6 Gedanken zu „Die Sehnsucht nach einem Messias“

  1. Warum wird immer nur von einem männlichen Messias geschrieben? Der Schöpfer hat sich einst im männlichen Körper von Jesus offenbart, der einem Justizmord zum Opfer gefallen ist und nicht stellvertretend ür die Sünden der Menschheit am Kreuz starb. Das hat Jesus Zeit seines Lebens nie gesagt, dass er einen Opfertod für die Sünde der Menschheit stirbt. Unsere religiöse und auch historische Geschichte ist völlig verfälscht worden. Es wäre jetzt an der Zeit, dass wir einen weiblichen Messias erwarten. Frauen wurden schon immer durch Religion und Kirche unterdrückt und für gering geachtet. Doch unser Schöpfer lässt sich nicht weiter unterdrücken und verachten. Daran glaube ich. Der Schöpfer handelt immer anders, als der Mensch denkt. Die Macho-Männerwelt neigt sich dem Ende. Seit bereit und offen für ein Wunder.

    1. Hallo Anna

      Der christliche Glaube ist eine Offenbarungsreligion. Es gibt andere Wunschreligion. Jedem steht es offen einen anderen Glauben mit weiblichen Akteurinnen anzunehmen.

      Jesus wurde gekreuzigt, weil er mit seinen Worten indirekt nach der kulturellen Begebenheit zum Ausdruck gab, dass er Gottes Sohn ist. Dass er sich mit Gott auf eine Ebene stellt, wurde als Gotteslästerung verstanden (Matthäus 26,65).

      Johannes sagt in Johannes 1,29: «Seht, das Lamm Gottes, das die Sünde der Welt hinwegnimmt!» Jesus hat dem nicht widersprochen.

      Er selbst sagt Johannes 10,11: «Ich bin der gute Hirt. Der gute Hirt gibt sein Leben hin für die Schafe» und in Matthäus 20,28: «Wie der Menschensohn nicht gekommen ist, um sich dienen zu lassen, sondern um zu dienen und sein Leben hinzugeben als Lösegeld für viele.»

      Der christliche Glaube ist revolutionär. Paulus schreibt in Galater 3,28: «Es gibt nicht mehr Juden und Griechen, nicht Sklaven und Freie, nicht männlich und weiblich; denn ihr alle seid einer in Christus Jesus.»

      Das dies nicht immer umgesetzt wurde, liegt nicht an der Botschaft, sondern am Bodenpersonal.
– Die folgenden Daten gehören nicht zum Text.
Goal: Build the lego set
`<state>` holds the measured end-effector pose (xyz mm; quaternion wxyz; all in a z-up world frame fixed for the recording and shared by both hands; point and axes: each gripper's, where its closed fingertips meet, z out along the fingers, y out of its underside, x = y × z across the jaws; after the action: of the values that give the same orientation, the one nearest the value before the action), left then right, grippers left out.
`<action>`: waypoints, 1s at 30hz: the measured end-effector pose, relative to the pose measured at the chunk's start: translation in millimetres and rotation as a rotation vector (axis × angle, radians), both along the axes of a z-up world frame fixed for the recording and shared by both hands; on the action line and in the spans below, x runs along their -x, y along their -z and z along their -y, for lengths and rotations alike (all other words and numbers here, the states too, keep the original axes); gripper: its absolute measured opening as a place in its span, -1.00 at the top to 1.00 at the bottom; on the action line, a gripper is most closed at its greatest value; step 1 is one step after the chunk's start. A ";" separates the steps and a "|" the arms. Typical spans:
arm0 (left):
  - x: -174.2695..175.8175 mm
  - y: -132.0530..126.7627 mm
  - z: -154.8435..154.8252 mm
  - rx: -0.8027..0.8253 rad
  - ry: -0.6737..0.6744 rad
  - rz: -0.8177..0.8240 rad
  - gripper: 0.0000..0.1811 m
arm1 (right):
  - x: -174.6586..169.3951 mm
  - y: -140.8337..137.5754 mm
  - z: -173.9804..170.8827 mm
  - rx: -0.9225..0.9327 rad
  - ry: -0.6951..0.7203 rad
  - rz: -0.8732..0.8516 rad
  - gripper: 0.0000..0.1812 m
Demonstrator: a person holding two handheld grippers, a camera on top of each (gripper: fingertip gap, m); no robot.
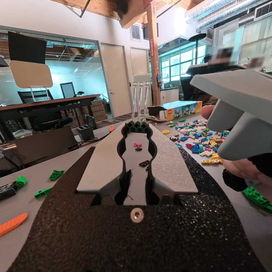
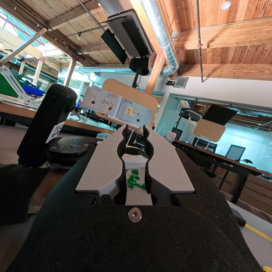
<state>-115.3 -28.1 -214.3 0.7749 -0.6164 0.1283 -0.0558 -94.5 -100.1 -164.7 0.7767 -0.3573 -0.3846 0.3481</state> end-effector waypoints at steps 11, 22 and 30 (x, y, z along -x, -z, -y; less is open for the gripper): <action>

Frauen sind nicht aus sich heraus besser. Alle Menschen sind hilfsbedürftig und brauchen nach der Bibel Erlösung.

      MfG Hanspeter

  2. Hallo Hanspeter, deine worte auf Anna ihren Komentar kann i nich verstehen. Anna hat recht mit ihrer Meinung. Ihr Christen macht es euch sehr einfach.1 mal ein Mann als messias immer ein Mann oder wie? Es geht nicht darum das Frauen besser sind es geht drum dass Kirchen und die Christenheit Frauen immer unterdrückt haben. Ob das der gott der liebe so will, hm? Ich weiß nich. Was Paulus schreibt im Galater das alle gleich sind Männer u Frauen das wird in der Kirche aber nicht gelebt.der Mann will dass die Frau dem Mann unterthan ist.Das ist bei uns so in der Gemeinde u das is nich in Ordnung. Alles nur Heuchelei und ich überleg ob ich aus der Kirche austrete,weil meine Frau das such sehr ungerecht findet. Sie ist studierte Ärztin und soll Männern im der Gemeinde untertan sein. In welcher Zeit leben die Christen? Schlafen die alle und rennen sie immer noch mit Maske zum beten in ihre kirche? Dat sehe ich hier bei uns leider.Nix für ungut, aber gut, dass Christen nicht entscheiden welchen Wert die Frauen haben sondern unser großer Schöpfer von beiden Geschlechtern. Gruss Helmut

    1. Du musst meine Antwort genau lesen. Es ist nicht an uns zu bestimmen, wie Gott und sein Messias zu sein haben. Gott offenbart sich so wie er will. Ebenso verteidige ich die Fehlentwicklungen in der Kirche nicht. In Christus ist Mann und Frau gleichwertig. Dennoch ist es interessant, dass Frauen und Männer andere Interessen haben. Zum Beispiel: Warum ziehen Männer in den Krieg und verteidigen ihr Land?

  3. Ein weiterer guter Ausgangspunkt, der uns hilft, dieses wichtige Thema zu verstehen, ist Offenbarung Kapitel 13 Vers 8. Die Person, die wir Jesus nennen, war das Lamm, das vor Grundlegung der Erde geschlachtet wurde. Offenbarung Kapitel 13, Vers 8 verweist auf die Worte Johannes des Täufers.

    1. In 1.Petrus 1,20 heisst es: „Ausersehen dazu war er vor Grundlegung der Welt, erschienen aber ist er am Ende der Zeiten, um euretwillen“. Jesus wurde nicht vor Grundlegung der Erde geschlachtet, sondern dazu ausersehen, durch seinen Tod und Auferstehung das Böse zu besiegen.